Johannesburg - Public Works Minister Thulas Nxesi has come under fire for releasing the Expropriation Bill for public comment during the festive season.
Nxesi released the bill on Friday for public comment, for two months (60 days).
Among the bill’s aims is the “expropriation of property for public purpose or in the public interest”.
It makes provision for situations where the government can pay “nil compensation” if it is just and equitable in cases where land is expropriated in the public interest.
The bill makes it clear that the cases of “nil compensation” will relate to labour, tenants, land held for speculative purposes, state-owned and abandoned land as well as where the market value of the land is equivalent or less than the value of the government’s investment or subsidisation in its purchase or its beneficial capital improvement.
It also states that a person or community whose land dispossession happened after June 1913 when the Natives Land Act was enacted, is entitled to restitution or other equitable redress.
The bill says no government’s law must impede it from taking legislative and other measures from achieving land, water and related reform to redress the results of past racial discrimination.
EFF deputy president Floyd Shivambu described the Public Works Department’s decision to publish the draft legislation as “disgusting legislative opportunism because Parliament has resolved on a larger process to amend the Constitution”.
He said the bill’s call for public comments was irrational.

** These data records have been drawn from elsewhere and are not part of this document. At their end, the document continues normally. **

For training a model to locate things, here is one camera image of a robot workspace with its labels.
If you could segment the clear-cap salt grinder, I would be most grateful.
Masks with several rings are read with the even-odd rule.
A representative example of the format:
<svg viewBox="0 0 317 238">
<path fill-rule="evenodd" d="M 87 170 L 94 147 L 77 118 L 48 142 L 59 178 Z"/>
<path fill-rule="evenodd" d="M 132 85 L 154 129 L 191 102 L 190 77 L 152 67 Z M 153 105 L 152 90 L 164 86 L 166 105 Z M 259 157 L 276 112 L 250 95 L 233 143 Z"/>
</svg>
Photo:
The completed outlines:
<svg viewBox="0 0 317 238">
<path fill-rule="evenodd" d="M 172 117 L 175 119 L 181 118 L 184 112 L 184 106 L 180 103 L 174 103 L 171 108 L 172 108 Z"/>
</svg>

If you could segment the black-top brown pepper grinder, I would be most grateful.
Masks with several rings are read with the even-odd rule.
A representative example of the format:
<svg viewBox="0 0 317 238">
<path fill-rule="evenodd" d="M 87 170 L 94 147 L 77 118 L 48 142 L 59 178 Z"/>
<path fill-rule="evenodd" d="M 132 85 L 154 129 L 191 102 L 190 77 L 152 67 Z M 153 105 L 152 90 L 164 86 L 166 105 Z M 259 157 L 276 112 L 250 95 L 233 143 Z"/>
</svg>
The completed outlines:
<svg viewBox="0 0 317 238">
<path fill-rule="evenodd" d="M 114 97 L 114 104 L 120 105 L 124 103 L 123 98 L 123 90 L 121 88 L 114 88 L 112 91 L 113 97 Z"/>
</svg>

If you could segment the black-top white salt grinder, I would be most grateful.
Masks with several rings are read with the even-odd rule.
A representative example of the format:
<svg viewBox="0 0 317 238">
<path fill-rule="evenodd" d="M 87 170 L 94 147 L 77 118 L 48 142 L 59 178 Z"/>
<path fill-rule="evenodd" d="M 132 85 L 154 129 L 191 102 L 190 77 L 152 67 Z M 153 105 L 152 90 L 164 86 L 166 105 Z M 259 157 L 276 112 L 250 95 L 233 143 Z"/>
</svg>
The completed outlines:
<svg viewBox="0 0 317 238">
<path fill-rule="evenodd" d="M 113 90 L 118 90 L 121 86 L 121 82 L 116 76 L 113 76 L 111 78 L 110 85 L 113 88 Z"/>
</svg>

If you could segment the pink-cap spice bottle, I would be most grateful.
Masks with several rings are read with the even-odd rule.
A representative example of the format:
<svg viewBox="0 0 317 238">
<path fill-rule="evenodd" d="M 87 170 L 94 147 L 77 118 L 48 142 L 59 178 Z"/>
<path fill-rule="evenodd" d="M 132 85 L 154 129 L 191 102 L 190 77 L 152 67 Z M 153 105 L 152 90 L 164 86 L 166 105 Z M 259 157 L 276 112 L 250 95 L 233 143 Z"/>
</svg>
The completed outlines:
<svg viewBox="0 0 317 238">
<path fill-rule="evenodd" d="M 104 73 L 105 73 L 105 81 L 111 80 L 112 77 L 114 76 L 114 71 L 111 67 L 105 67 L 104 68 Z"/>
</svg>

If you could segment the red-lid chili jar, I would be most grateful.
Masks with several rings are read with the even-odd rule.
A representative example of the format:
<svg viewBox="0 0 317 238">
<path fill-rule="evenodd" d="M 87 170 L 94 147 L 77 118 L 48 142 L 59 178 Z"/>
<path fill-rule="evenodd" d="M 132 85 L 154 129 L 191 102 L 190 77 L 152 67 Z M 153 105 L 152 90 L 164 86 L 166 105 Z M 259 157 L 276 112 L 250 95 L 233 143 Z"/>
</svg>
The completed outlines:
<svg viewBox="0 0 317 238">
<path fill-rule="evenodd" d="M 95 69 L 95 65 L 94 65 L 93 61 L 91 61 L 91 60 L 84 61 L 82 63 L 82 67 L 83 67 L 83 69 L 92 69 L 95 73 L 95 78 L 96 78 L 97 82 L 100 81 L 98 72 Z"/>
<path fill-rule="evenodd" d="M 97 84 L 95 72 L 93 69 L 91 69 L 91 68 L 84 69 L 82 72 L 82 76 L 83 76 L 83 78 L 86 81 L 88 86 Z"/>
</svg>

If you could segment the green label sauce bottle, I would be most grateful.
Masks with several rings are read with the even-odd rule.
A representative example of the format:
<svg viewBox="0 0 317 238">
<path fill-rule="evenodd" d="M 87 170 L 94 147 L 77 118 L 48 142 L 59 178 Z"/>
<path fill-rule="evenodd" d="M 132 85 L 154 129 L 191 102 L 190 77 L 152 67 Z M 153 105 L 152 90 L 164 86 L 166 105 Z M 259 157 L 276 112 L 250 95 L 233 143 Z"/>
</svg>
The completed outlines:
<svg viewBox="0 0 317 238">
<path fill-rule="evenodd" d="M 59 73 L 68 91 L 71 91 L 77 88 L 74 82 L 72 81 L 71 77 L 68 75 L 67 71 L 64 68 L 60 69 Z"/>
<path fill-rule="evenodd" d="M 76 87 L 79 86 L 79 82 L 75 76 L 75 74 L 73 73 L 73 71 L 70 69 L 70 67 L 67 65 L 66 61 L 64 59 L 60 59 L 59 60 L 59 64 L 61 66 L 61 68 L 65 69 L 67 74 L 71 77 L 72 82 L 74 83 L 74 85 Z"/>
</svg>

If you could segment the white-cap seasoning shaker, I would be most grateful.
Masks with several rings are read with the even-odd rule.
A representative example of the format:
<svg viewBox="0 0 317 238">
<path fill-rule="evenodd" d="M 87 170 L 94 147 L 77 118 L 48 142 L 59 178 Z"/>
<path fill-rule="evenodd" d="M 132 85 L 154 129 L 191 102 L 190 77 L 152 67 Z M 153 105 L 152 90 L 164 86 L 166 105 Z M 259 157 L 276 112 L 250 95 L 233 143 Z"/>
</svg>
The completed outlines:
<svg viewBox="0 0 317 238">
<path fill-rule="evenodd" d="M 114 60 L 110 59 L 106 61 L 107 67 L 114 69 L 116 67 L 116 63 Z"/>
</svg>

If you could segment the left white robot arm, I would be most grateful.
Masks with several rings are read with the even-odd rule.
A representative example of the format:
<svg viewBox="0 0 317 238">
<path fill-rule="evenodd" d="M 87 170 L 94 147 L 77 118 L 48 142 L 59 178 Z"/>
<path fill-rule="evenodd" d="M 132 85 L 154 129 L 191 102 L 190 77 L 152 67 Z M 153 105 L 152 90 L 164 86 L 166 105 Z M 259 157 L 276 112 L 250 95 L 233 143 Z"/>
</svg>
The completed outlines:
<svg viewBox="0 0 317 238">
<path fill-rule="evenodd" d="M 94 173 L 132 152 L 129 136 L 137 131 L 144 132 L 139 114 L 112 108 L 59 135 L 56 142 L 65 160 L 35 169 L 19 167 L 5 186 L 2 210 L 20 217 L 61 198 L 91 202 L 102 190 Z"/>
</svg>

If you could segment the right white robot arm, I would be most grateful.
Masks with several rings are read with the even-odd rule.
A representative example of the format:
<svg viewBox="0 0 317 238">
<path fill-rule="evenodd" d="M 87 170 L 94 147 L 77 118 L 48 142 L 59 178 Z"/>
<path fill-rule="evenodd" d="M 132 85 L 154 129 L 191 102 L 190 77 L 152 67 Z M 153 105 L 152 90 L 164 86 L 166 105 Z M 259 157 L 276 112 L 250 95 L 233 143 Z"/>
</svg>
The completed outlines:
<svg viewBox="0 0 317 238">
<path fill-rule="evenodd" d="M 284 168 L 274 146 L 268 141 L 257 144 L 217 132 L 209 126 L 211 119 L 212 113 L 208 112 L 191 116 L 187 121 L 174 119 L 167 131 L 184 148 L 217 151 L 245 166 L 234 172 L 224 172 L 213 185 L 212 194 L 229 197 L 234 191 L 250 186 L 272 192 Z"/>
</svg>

UDM leader Bantu Holomisa described the bill as bogus legislation and asked where it had been discussed. The amendment to change the Constitution to expropriate land without compensation was passed before Parliament went into recess, and the deadline of March 31 has been set for the constitutional change to be finalised.

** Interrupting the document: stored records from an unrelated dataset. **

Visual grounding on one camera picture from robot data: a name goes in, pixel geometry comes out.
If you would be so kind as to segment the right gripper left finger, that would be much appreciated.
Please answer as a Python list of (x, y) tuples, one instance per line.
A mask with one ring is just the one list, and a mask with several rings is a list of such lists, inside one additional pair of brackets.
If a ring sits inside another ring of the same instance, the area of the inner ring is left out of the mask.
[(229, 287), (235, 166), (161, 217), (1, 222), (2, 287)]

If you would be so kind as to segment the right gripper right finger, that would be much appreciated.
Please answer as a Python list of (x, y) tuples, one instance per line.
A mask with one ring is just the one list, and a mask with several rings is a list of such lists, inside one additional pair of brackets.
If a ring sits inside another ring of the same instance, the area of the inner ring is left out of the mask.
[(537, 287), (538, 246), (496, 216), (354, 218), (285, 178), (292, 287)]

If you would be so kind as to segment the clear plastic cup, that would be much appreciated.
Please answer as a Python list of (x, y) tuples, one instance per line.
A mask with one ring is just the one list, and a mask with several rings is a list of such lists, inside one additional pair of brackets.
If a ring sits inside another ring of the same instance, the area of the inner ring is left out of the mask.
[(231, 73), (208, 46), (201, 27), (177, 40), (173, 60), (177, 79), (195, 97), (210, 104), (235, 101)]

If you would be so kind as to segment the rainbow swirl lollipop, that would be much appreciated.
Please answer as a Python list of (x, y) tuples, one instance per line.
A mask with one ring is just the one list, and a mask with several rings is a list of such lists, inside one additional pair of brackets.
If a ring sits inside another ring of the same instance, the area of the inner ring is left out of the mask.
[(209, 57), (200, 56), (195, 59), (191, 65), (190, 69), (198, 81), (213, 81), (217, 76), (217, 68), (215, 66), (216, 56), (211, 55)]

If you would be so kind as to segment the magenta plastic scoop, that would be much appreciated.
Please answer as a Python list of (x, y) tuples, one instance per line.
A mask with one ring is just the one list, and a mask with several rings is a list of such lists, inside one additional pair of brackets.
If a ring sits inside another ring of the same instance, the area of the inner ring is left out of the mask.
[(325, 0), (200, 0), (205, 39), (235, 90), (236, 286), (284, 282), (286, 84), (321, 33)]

The EFF and the UDM support expropriation of land without compensation to redress dispossession of black people under colonial and apartheid rule.
In September, former president Thabo Mbeki wrote that the ANC’s policy that land would be expropriated from one national group without compensation and handed to another national group, represented a radical departure from policies faithfully sustained by the ANC during its 105years of its existence.
At its national conference in December last year, the governing party took a decision to expropriate land without compensation.
In response to Mbeki, the EFF’s spokesperson - Mbuyiseni Ndlozi - said the party’s central kernel was that land must be expropriated without compensation to resolve the historic and colonial question of the land dispossession of black people.
“For a more humane world, we must proceed on the policy of land expropriation, we must do this with all the full intuitions to make South Africa a better place to call our home,” Ndlozi said.